Your answer is one number: the count of lines below that hold the word "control".

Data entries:
####
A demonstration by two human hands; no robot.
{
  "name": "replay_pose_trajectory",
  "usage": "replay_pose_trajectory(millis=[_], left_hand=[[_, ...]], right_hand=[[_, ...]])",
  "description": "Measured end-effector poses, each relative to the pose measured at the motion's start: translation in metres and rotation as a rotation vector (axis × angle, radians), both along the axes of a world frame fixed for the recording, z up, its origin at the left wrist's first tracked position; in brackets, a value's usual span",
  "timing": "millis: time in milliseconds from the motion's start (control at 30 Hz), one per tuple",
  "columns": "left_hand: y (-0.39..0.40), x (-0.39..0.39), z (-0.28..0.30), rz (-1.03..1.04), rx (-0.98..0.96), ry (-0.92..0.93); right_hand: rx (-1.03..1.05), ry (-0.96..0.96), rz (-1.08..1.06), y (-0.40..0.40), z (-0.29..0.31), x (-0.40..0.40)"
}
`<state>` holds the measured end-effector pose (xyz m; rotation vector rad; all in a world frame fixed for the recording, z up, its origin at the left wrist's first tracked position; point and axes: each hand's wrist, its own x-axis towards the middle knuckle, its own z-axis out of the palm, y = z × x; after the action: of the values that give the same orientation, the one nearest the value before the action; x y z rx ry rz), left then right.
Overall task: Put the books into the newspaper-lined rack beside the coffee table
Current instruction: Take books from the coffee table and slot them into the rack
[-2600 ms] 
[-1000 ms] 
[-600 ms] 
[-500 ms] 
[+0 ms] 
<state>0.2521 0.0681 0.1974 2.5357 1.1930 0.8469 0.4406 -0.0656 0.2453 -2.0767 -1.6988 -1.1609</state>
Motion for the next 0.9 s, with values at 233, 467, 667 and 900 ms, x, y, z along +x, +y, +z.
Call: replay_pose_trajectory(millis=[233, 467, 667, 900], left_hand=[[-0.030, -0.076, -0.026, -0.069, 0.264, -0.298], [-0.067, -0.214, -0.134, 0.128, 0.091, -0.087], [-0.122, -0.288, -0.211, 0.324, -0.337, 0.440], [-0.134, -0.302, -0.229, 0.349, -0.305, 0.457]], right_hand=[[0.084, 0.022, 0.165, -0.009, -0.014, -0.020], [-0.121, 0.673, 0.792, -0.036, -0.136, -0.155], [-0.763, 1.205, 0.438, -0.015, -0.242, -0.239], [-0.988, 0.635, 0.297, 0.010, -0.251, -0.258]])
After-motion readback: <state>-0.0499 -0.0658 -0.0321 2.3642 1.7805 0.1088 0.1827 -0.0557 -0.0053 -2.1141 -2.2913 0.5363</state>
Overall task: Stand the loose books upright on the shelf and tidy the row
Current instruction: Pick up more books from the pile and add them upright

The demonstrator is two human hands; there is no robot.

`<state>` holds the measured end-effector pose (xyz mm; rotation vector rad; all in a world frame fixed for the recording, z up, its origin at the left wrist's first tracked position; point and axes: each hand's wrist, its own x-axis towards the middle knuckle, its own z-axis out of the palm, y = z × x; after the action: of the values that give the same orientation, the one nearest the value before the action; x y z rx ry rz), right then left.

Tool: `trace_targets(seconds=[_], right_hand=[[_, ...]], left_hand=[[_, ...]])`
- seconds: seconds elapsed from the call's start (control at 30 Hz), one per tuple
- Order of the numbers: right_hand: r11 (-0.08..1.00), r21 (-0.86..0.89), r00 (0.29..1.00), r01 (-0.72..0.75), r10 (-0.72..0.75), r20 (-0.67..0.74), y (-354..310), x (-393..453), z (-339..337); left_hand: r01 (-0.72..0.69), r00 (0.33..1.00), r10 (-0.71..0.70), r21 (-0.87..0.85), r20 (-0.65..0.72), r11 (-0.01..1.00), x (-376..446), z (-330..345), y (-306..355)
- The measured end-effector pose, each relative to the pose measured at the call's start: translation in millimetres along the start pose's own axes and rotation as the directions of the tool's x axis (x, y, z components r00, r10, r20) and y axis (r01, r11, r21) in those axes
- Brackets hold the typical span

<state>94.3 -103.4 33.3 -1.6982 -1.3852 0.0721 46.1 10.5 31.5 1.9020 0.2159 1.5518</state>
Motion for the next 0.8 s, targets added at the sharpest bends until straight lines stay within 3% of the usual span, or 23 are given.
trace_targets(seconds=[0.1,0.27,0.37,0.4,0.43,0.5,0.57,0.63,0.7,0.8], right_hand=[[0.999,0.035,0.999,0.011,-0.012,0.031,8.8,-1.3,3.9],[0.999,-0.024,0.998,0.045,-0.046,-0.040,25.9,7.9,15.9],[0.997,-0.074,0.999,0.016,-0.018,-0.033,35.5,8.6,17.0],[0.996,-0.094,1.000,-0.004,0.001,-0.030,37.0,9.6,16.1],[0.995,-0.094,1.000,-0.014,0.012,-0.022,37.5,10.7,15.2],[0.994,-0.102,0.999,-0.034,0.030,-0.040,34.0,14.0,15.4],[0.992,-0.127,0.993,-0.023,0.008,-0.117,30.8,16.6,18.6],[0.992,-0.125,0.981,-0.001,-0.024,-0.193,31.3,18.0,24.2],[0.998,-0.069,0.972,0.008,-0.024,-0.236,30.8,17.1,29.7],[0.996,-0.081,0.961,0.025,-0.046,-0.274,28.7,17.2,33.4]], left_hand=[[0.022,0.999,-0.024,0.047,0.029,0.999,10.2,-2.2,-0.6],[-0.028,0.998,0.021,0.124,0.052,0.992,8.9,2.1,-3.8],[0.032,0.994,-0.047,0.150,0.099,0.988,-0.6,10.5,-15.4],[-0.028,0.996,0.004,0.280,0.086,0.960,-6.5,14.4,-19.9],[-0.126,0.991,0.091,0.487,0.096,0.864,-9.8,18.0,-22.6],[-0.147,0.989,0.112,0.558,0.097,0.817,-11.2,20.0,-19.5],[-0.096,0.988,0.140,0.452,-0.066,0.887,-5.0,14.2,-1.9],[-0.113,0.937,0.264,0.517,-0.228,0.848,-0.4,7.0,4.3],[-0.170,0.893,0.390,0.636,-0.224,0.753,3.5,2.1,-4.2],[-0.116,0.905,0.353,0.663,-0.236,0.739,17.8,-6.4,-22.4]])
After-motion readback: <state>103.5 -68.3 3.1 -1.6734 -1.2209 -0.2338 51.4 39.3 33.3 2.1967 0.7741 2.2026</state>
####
• _RESPONSE TO THE TASK_
2